**What to produce**.
Scan the listing below for the word "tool" and copy every line where it occurs.

**Provided information**.
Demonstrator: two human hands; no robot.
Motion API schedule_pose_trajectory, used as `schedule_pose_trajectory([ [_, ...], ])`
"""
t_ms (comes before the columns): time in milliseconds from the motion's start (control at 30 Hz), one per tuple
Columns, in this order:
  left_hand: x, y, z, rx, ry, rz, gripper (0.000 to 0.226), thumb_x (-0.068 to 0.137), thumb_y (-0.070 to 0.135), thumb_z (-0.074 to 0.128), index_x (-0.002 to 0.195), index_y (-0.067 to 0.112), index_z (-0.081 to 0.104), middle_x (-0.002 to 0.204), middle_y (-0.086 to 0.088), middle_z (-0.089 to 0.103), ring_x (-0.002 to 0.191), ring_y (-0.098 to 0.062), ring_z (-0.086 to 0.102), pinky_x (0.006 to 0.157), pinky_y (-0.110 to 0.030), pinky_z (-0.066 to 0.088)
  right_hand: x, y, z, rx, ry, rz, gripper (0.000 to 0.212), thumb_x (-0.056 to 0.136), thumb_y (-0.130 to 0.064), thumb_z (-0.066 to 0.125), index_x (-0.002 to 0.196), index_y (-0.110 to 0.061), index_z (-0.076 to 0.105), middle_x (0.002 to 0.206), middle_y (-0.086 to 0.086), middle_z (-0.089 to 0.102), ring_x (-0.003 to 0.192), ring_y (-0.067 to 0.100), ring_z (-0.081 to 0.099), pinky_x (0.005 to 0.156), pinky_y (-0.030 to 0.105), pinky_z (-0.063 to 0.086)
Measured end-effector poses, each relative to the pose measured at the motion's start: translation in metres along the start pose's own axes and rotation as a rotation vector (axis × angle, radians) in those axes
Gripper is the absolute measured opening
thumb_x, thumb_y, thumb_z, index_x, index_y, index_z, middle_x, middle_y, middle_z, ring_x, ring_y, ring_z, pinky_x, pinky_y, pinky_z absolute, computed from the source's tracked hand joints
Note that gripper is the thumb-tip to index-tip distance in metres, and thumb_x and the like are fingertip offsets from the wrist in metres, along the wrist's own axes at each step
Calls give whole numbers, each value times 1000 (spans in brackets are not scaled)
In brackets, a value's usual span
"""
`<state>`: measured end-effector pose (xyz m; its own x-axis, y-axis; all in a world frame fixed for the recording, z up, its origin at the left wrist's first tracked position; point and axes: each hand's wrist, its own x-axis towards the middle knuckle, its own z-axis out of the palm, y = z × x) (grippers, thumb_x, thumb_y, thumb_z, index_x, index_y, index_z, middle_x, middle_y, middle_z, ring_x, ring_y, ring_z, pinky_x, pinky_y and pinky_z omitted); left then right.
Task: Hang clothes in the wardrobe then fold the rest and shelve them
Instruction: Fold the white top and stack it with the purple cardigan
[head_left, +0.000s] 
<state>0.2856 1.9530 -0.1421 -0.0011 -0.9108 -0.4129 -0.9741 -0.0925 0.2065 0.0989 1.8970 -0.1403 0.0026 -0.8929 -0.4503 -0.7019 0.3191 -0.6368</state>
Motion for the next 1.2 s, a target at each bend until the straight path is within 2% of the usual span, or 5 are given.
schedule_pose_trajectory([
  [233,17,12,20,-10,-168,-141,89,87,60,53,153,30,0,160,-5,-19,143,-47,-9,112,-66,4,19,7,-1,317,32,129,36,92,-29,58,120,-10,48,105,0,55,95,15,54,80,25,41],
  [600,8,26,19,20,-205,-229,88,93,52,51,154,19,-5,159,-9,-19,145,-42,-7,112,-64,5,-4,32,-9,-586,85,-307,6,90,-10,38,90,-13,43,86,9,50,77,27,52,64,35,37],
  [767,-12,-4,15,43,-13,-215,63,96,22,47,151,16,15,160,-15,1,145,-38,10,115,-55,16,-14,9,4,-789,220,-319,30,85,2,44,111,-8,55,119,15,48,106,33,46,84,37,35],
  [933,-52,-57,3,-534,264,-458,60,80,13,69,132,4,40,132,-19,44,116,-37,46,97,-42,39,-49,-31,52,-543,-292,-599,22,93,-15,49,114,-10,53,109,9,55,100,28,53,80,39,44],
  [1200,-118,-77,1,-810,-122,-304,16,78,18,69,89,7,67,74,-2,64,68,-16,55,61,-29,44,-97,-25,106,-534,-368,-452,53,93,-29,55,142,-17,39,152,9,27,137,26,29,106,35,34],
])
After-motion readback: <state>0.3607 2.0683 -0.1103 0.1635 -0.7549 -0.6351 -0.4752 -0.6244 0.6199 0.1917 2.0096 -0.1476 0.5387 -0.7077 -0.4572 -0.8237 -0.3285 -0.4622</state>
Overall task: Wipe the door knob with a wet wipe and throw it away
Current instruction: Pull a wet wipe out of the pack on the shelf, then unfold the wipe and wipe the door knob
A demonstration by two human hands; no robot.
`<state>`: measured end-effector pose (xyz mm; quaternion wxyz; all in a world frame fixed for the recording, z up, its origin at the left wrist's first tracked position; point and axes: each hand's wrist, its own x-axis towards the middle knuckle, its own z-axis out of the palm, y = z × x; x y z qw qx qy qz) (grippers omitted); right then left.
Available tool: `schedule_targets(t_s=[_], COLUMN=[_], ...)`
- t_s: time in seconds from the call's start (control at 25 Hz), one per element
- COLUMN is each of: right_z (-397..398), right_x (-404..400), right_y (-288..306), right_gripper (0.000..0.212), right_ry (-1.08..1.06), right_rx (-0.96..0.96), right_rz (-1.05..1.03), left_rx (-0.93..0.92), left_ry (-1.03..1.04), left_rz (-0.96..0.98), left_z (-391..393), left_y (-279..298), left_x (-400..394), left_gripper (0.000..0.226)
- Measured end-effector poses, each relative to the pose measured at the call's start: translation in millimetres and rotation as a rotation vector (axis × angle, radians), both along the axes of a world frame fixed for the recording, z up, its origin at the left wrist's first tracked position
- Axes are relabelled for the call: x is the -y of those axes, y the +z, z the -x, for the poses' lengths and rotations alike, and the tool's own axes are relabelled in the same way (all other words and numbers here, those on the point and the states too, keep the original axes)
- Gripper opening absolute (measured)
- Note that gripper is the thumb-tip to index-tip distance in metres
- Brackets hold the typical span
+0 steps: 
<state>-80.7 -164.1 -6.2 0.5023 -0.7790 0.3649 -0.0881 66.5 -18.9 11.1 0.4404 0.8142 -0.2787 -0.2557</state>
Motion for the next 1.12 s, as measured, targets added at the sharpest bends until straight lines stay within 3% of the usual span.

**Output for this task**.
Available tool: `schedule_targets(t_s=[_], COLUMN=[_], ...)`
- Axes are relabelled for the call: x is the -y of those axes, y the +z, z the -x, for the poses' lengths and rotations alike, and the tool's own axes are relabelled in the same way (all other words and numbers here, those on the point and the states too, keep the original axes)

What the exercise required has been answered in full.